Members in italics are no longer serving in the Legislature.

Final Vote: Never received a vote in the Governmental Operations Committee.
Analysis: This bill advocated for the creation of a temporary taskforce with members appointed by the Governor and both parties in both chambers of the Legislature. They would be tasked to analysis the space sector in the state and “make recommendations on how to utilize space exploration for the purposes of advancing scientific research, exploring new economic opportunities, ensuring the future survival of humanity and developing strategic advantages within the state.” It was not introduced in the 2019-2020 legislative session, and disruptions and new priorities brought about by the Covid Pandemic in 2020 effectively killed any momentum on the bill.

2020-2021 Session
Congratulating NASA Astronaut Doug Hurley upon the occasion of piloting the new SpaceX Crew Dragon spacecraft to the International Space Station
Sponsors: Fred Ashkar (R-Southern Tier)
Co-Sponsors: None listed
Final Vote: Unanimous
Analysis: Senate resolution commending Binghamton native Doug Hurley on his successful SpaceX mission to the International Space Station. Such resolutions are specific to the chamber (in this case the Senate), and do not go to the Assembly to be voted on, nor do they get signed by the Governor. This official congratulations from the New York State Senate to astronaut Doug Hurley is the 1st noted congratulations from either chamber of the Legislature to an astronaut.

General Analysis

The recent legislative record on space related issues is thin, but it does exist, and there are some intriguing threads available to tug on.

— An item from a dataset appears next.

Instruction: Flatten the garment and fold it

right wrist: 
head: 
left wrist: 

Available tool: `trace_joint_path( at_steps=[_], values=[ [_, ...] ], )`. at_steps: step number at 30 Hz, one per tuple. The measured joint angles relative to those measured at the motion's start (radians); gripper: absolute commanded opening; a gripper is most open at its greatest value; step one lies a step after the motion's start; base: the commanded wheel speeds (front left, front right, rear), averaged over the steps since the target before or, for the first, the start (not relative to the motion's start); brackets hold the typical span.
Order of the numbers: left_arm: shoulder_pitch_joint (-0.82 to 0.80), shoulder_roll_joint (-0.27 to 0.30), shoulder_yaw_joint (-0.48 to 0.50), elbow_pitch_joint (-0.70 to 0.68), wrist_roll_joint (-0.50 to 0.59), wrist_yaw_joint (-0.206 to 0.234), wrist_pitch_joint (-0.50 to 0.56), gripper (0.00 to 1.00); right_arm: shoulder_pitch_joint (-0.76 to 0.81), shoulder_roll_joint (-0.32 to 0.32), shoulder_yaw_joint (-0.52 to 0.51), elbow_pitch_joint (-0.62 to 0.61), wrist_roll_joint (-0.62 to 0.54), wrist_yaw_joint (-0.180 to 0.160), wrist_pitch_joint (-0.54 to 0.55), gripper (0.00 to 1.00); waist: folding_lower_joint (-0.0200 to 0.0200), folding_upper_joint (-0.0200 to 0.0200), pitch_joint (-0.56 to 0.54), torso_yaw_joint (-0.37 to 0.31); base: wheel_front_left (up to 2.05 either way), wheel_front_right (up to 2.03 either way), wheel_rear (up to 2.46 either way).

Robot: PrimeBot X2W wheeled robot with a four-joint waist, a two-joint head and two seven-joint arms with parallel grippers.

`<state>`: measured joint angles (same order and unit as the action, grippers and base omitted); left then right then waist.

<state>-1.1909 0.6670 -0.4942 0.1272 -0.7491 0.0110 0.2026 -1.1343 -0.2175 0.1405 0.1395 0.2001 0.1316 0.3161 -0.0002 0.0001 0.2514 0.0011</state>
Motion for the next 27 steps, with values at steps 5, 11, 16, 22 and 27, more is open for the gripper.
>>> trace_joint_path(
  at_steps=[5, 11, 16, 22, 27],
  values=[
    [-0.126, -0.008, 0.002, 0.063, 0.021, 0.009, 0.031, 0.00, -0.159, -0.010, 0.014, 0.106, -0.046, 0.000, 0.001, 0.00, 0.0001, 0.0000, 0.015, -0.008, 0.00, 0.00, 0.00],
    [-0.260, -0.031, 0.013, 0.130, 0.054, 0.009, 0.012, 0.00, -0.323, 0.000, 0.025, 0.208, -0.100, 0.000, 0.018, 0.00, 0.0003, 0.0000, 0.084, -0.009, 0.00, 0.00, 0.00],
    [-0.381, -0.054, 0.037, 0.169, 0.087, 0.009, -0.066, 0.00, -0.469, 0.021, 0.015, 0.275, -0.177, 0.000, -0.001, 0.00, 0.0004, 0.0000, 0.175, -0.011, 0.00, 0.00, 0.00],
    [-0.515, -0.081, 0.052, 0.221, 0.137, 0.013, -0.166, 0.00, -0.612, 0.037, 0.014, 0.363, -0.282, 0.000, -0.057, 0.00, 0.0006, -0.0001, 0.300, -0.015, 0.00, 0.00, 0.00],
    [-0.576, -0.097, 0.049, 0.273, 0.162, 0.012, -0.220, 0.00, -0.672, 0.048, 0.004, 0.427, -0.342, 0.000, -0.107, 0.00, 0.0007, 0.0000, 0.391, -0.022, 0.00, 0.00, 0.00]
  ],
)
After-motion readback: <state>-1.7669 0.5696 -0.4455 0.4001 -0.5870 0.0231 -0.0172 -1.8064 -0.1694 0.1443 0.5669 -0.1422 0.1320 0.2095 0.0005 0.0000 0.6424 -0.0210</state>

Big picture is that space-related measures have passed in both chambers of the Legislature and been signed by the Governor, involving members from both parties in multiple regions. The 3 successful pieces of legislation were administrative or ceremonial, relating to museum administration, health insurance, and congratulating an astronaut on a successful mission.

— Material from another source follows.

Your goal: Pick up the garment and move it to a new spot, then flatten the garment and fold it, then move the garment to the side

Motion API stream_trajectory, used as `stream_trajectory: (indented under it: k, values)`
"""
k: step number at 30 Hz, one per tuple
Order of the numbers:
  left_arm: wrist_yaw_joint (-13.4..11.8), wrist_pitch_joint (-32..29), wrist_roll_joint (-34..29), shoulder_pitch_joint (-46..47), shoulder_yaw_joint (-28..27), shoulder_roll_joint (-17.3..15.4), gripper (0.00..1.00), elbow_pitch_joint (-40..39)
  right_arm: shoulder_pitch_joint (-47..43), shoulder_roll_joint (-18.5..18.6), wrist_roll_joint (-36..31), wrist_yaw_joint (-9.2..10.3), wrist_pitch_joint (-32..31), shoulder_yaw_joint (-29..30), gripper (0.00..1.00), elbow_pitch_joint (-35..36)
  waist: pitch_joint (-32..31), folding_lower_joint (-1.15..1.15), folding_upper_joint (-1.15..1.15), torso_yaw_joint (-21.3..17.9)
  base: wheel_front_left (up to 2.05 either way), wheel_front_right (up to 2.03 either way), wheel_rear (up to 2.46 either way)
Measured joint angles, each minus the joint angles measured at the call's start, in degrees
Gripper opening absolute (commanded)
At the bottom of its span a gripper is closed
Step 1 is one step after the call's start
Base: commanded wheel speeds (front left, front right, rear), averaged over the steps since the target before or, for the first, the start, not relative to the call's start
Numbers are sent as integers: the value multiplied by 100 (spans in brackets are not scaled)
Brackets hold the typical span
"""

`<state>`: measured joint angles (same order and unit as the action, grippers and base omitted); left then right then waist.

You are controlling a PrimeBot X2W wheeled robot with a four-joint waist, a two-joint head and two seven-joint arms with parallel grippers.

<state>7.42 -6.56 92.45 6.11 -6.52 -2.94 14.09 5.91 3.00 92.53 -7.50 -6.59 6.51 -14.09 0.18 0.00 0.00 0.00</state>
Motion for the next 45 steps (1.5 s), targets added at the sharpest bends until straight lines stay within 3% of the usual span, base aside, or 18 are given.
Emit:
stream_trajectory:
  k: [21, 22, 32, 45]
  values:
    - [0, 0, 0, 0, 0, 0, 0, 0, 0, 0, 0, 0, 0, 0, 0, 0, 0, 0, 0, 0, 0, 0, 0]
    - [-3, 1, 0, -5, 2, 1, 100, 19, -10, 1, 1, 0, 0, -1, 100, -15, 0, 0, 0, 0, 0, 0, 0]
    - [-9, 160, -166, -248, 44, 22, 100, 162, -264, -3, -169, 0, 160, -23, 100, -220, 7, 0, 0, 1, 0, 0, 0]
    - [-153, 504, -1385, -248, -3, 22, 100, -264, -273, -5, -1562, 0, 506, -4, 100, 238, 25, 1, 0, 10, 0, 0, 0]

The failures paint a less rosy picture.

The failure of Senator Lanza’s space license plate bill in 2012 is disappointing. A simple yet attractive concept should be an easy sell in an often fractured chamber, but perhaps the legislative clock simply ran out, or it became victim to unrelated political battles.

The failure of Assemblyman Vanel’s space task force proposal in 2017 is the most prominent item on the list. It was a simple yet ambitious proposal to create a space task force to study the space sector and propose solutions to increase benefits to New York. It had sponsors from both parties in districts from the Canadian border to the tip of Long Island and every region in between.

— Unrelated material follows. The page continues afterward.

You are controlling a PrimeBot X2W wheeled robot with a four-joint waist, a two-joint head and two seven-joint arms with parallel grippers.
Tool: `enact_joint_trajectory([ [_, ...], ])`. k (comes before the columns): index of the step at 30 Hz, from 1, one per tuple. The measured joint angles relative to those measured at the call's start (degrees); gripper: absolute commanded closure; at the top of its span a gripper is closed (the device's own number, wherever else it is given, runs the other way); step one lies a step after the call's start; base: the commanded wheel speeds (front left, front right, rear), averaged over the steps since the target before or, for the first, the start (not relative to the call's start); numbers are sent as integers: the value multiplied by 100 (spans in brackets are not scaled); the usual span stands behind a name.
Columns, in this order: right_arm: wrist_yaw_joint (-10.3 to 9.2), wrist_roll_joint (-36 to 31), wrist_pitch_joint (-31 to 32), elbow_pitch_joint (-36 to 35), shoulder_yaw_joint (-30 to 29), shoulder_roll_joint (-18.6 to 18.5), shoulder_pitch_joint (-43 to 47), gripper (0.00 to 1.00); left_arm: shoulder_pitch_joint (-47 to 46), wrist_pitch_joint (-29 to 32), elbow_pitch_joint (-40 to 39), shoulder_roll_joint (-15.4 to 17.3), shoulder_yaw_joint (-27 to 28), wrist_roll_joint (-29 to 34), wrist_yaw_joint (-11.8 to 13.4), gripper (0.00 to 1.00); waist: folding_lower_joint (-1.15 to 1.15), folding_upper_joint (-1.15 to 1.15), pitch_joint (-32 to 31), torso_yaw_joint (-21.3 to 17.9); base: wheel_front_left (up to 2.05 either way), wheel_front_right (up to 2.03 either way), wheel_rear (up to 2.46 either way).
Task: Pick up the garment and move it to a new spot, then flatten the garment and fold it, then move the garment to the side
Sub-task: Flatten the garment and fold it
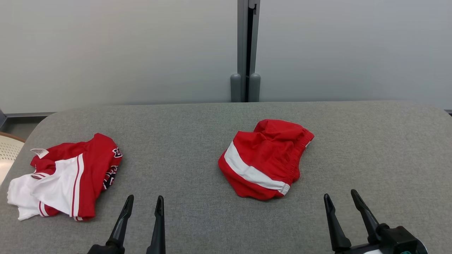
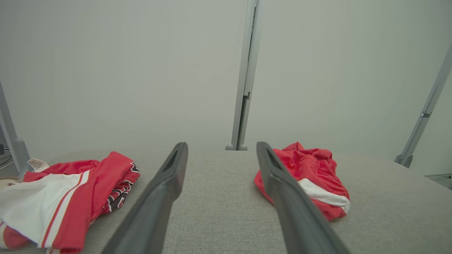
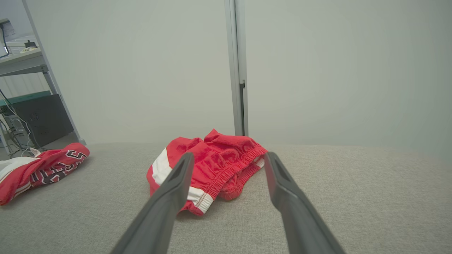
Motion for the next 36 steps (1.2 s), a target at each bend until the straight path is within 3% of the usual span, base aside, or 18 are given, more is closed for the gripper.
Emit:
enact_joint_trajectory([
  [5, 0, 174, 1, 122, 137, -1, -31, 0, -47, 0, -8, 0, -86, 0, 1, 0, 0, 0, 49, 58, 0, 0, 0],
  [11, 0, 732, 1, 902, 536, 3, -520, 0, -229, 0, -44, -1, -240, -2, -2, 0, 0, 0, 268, 188, 0, 0, 0],
  [20, -1, 2334, 1, 2154, 572, -45, -1606, 0, -578, 0, -26, -1, -587, -63, -9, 0, 0, 0, 823, 469, 0, 0, 0],
  [25, -1, 3192, 1, 2680, 1082, -212, -1868, 0, -702, 0, 13, 0, -650, -105, -1, 0, 0, 0, 1044, 672, 0, 0, 0],
  [30, -2, 3751, 1, 2754, 1482, -419, -2046, 0, -799, 0, 30, 1, -667, -111, -1, 0, 0, 0, 1154, 796, 0, 0, 0],
  [33, -7, 3897, 0, 2750, 1552, -495, -2127, 53, -859, 0, 24, -1, -689, -111, 0, 0, 0, 0, 1208, 840, 0, 0, 0],
  [34, -7, 3925, 0, 2748, 1575, -502, -2143, 62, -864, 0, 23, -2, -690, -111, 0, 0, 0, 0, 1225, 849, 0, 0, 0],
  [35, -7, 3974, -1, 2746, 1594, -510, -2167, 85, -865, 0, 24, 1, -686, -111, 0, 0, 0, 0, 1242, 854, 0, 0, 0],
  [36, -7, 4022, -7, 2740, 1637, -517, -2190, 100, -867, 0, 25, 1, -682, -111, 0, 0, 0, 0, 1258, 854, 0, 0, 0],
])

One can only speculate about how much further advanced the New York space ecosystem would be if this bill had succeeded and had 5 years of focused leadership and development. The legislative coalition behind the bill is also fascinating to contemplate, such a unique range of representatives is highly uncommon in Albany, but at least its existence then gives hope that it could be recreated now.

Overall the Legislature is not a complete and total stranger to space. Space-related issues do come up every few years, even if they are minor and likely consume a fraction of a fraction of the bandwidth legislators usually spend during a legislative session. However when faced with more substantive pieces of space legislation, representatives have failed to act each time. The legislative future of space progress in Albany can currently be described as cloudy at best.